Dan Rush takes the stage after me and delivers a great set of tunes. He and I wrote a song together in Idyllwild last year, or wait, that was like four months ago we did that. I was excited because I got the word “bindle” into a song. When we played it for everyone else, we had to explain what a bindle[1] was. 

Today I am also running a guitar playing workshop. I’ve never done this before – in public. I’ve certainly been teaching a lot of what I’ll be preaching today in private because there are things that bug me about the way a lot of people accompany themselves on guitar. I have no desire to be obnoxious enough to tell anyone how they should be performing but if folks come to me and ask, I will gladly share some feedback on how to improve their dynamics and teach them inversions, capo use and rhythmic soloing techniques. 
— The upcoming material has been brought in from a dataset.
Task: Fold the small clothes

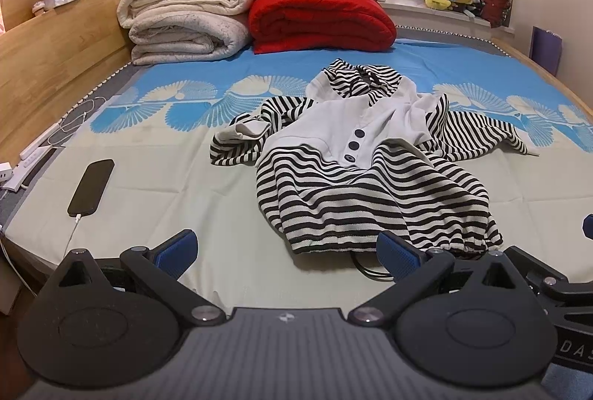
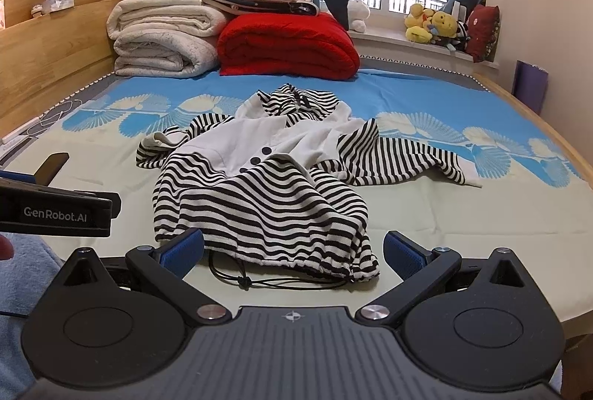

My workshop started out with me going over some basics and then I got into inversions of chords and I could see everyone glaze over a little bit so I made it much more interactive and had everyone in the group share something that they play and how and what they could do to spice it up, simplify it or whatever. Most of the folks in the class only played covers and so it’s hard to come up with a new way of playing “Folsom Prison” but I was able to show that guy a way he could break out of the standard form and make it a little more his own. The most challenging was the guy who didn’t have a hand, he had an adapter at the end of his arm that held a guitar pick in place. I was able to show him some new inversions for one of his songs to make the in between bits more exciting. 

I think I’d like to do more of these classes. I feel myself branching out a bit more. What I’m envisioning for the future is a combination of regular type shows where I perform, bookstore or library gigs where I talk from my (upcoming) book and play some songs as well as doing some song mentoring/guitar lessons. I like this idea. All three could tour really nicely together with a library gig, a music store lesson and a night time gig all in the same day. 

Does anyone else do this or am I on a new lonely island? 


 


[1] A bindle is that stick with a kerchief bundle on the end that you see when little kids would run away from home in the 1950s or in cartoons. Oh, and yes – I know Jen Moraca got the reference too but only because of Steven Universe.